The specific reason might be as follows:

When I put the CatDogDataset class in an external file and import it in the original code, the reason why the four threads successfully run is due to some special handling mechanisms in Python’s multiprocessing module when importing external modules.

In a multithreading or multiprocessing environment, importing modules may involve a module lock to ensure that multiple threads or processes do not import the same module simultaneously, thus avoiding potential race conditions. Python’s multiprocessing module handles these details to ensure that modules are correctly loaded in multiple processes.

Specifically, when importing a module in a multiprocessing environment, Python uses the multiprocessing module to handle the import process, ensuring the module is loaded only once and then shared among the processes. This prevents duplicate loading and race condition issues during module imports.

So, in my case, when I put the CatDogDataset class in an external file and import it in the original code, the multiprocessing module ensures that the module is correctly loaded in multiple threads, allowing multiple threads to successfully load the dataset. This is an optimization mechanism in Python’s multiprocessing module.

After reproducing multithreading on Windows, we need to find the most suitable number of threads on our own device.

The larger the num_workers, the faster it is not necessarily.

When num_worker is not 0, each time the dataloader loads data, the dataloader creates num_worker workers at once, and uses the batch_sampler to assign the specified batch to the specified worker. The worker loads the batch it is responsible for into RAM.

The advantage of setting a large num_worker is that the batch retrieval speed is fast because the batch of the next iteration is likely already loaded in the previous iteration. The downside is that it consumes a lot of memory and increases the CPU burden (since the worker loads data into RAM through CPU copying). The experience value for setting num_workers is the number of CPU cores on your computer/server. If the CPU is strong and the RAM is sufficient, it can be set larger.

When num_worker is small, after the main process collects the last worker’s batch, it needs to go back to collect the second batch generated by the first worker. If the worker has not finished collecting at this time, the main thread will be stuck waiting here. (This happens when the number of num_works is small or the batch size is small, and the GPU finishes computing quickly, but the CPU cannot keep up with the GPU.)

That is, the value of num_workers is related to the speed of model training but has nothing to do with the performance of the trained model.
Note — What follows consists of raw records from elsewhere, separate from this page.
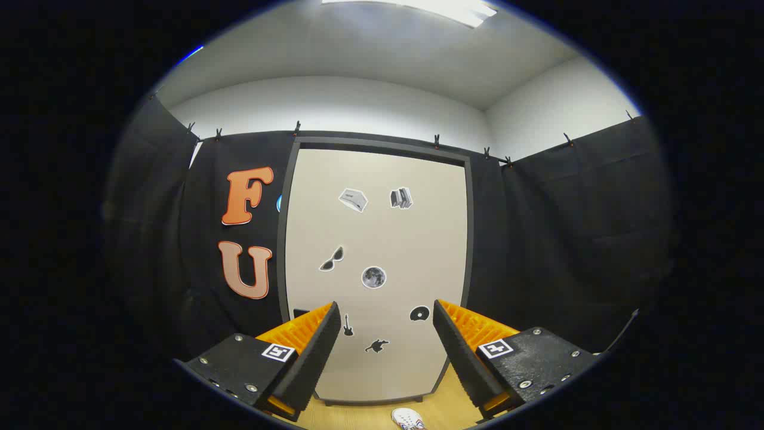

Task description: Open the shoe cabinet door, grab the shoes and put them into the shoe cabinet, then close the shoe cabinet door.

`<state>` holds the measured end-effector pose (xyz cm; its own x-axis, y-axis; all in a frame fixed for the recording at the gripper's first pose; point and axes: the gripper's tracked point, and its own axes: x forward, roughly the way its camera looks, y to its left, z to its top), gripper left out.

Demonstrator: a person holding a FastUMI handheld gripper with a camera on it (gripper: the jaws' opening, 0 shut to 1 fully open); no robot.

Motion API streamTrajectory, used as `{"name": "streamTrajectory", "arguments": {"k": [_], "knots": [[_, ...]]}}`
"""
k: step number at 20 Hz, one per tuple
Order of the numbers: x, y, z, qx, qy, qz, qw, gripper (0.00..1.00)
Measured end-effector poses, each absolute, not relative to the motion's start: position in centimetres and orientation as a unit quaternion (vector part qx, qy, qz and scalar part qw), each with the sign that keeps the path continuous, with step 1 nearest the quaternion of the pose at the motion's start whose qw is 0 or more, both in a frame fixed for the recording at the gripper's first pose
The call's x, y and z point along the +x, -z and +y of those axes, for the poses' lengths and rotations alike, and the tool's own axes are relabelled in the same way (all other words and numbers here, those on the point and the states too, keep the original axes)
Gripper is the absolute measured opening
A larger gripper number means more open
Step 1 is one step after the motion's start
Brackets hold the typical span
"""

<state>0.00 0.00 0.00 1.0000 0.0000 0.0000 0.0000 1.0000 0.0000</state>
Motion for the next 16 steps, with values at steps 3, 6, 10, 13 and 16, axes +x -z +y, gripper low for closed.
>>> {"name": "streamTrajectory", "arguments": {"k": [3, 6, 10, 13, 16], "knots": [[-0.4, -0.1, 0.7, 0.001, -0.008, -0.001, 1.000, 0.96], [-0.8, 0.2, 1.3, 0.004, -0.013, 0.002, 1.000, 0.96], [-1.1, 0.4, 2.2, 0.002, -0.021, 0.005, 1.000, 0.96], [-1.1, 0.8, 2.6, 0.000, -0.024, 0.010, 1.000, 0.96], [-1.2, 1.1, 3.0, -0.004, -0.024, 0.016, 1.000, 0.96]]}}
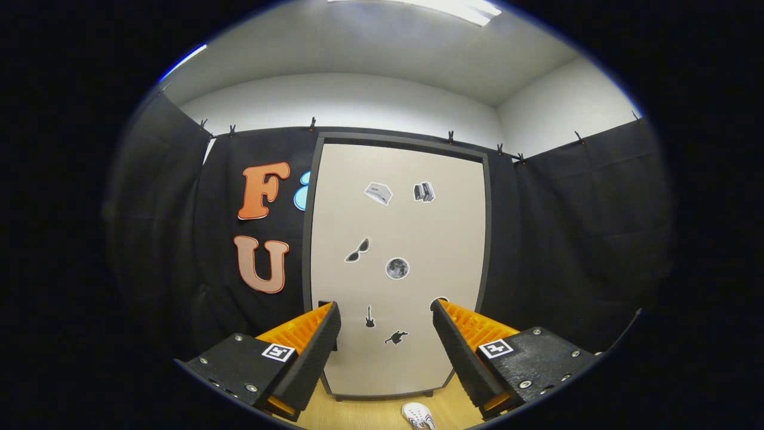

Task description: Open the shoe cabinet door, grab the shoes and put them into the shoe cabinet, then close the shoe cabinet door.

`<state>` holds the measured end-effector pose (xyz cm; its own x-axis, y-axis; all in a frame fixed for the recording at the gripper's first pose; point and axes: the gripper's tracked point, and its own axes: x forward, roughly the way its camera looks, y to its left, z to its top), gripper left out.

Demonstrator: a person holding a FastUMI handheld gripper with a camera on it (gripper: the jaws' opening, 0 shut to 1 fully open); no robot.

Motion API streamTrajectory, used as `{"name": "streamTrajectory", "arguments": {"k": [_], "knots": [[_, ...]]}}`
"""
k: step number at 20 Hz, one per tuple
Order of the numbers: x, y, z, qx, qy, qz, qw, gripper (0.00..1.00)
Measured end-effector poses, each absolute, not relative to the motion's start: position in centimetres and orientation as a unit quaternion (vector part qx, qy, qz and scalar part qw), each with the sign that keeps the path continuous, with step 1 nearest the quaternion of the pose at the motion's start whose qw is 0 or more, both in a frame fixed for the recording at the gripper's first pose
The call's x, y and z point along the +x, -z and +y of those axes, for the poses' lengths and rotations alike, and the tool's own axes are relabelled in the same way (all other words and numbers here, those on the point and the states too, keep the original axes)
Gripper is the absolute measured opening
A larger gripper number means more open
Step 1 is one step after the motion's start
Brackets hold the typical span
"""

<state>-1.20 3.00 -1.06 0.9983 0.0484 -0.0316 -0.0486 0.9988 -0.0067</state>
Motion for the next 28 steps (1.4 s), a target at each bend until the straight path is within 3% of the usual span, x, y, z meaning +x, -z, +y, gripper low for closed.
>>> {"name": "streamTrajectory", "arguments": {"k": [14, 28], "knots": [[1.5, 6.1, 8.5, 0.003, -0.052, 0.055, 0.997, 0.96], [9.4, 13.8, 14.6, 0.000, -0.062, 0.101, 0.993, 0.96]]}}
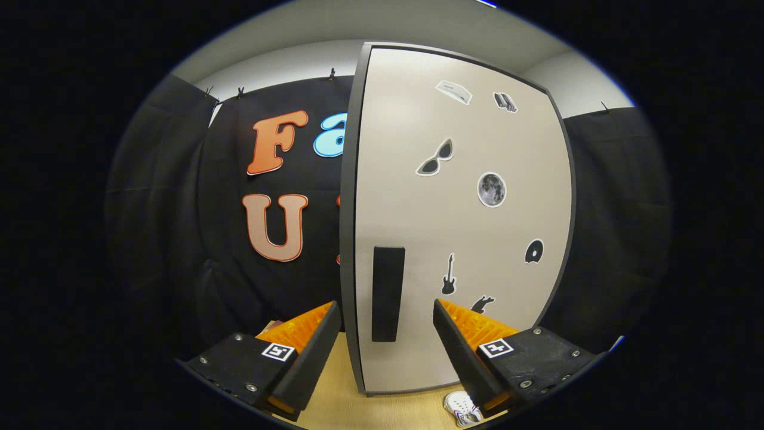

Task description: Open the shoe cabinet door, grab the shoes and put them into the shoe cabinet, then close the shoe cabinet door.

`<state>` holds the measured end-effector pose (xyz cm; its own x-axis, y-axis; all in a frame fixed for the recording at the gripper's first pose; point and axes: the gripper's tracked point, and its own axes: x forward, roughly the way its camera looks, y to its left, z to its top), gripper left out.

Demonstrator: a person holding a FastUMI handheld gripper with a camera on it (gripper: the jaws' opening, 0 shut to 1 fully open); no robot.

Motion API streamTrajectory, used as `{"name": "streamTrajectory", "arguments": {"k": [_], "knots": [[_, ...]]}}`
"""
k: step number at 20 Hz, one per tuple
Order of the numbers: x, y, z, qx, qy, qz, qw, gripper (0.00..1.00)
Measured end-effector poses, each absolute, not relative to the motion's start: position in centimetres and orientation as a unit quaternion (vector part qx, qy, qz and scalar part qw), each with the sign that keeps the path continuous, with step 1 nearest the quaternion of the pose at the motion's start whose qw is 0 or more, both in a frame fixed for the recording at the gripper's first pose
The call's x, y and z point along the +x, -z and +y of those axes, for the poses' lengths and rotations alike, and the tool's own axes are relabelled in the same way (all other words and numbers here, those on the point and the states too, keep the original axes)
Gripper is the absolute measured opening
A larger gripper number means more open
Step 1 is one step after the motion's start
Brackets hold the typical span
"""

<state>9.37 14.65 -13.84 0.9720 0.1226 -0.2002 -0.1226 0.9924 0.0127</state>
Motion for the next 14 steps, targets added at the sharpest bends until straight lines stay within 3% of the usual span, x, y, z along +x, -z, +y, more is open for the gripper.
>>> {"name": "streamTrajectory", "arguments": {"k": [4, 6, 8, 11, 14], "knots": [[12.2, 15.8, 14.5, 0.006, -0.040, 0.117, 0.992, 0.95], [13.4, 16.4, 14.5, 0.009, -0.037, 0.122, 0.992, 0.88], [14.0, 16.5, 14.7, 0.007, -0.039, 0.120, 0.992, 0.77], [14.4, 16.6, 15.5, 0.005, -0.053, 0.118, 0.992, 0.49], [14.1, 16.5, 15.5, 0.003, -0.060, 0.114, 0.992, 0.38]]}}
The most suitable num_works value is related to the dataset, as the process of the worker loading data into RAM is CPU copying, and the size of the dataset will affect the CPU copying process pressure. (== Different machines, different dataset sizes, and different batch_sizes may affect the optimal num_workers value. Therefore, the optimal value on one machine may not be applicable on another machine. ==)

It is best to run the following code before running the training code to choose the most suitable num_workers value:

from time import time
import multiprocessing as mp
import torch
import torchvision
from torchvision import transforms

"""
    Choose the appropriate num_workers value
"""

transform = transforms.Compose([
    torchvision.transforms.ToTensor(),
    torchvision.transforms.Normalize((0.1307,), (0.3081,))
])

trainset = torchvision.datasets.MNIST(
    root='dataset/',
    train=True,  # If True, creates the dataset from training.pt, otherwise from test.pt.
    download=True, # If True, downloads the dataset from the Internet and places it in the root directory. If the dataset is already downloaded, it is not downloaded again.
    transform=transform
)

# If the num_workers value is greater than 0 on Windows, the running part should be placed in the __main__() function to avoid errors:
if __name__ == '__main__':
    print(f"Number of CPU cores: {mp.cpu_count()}")
    for num_workers in range(0, mp.cpu_count(), 2):
        train_loader = torch.utils.data.DataLoader(trainset, shuffle=True, num_workers=num_workers, batch_size=64, pin_memory=True)
        start = time()
        for epoch in range(1, 3):
            for i, data in enumerate(train_loader, 0):
                pass
        end = time()
        print("Completion time: {} seconds, num_workers={}".format(end - start, num_workers))

As you can see, this server has 20 CPUs, and the most suitable num_workers value for this dataset is 6.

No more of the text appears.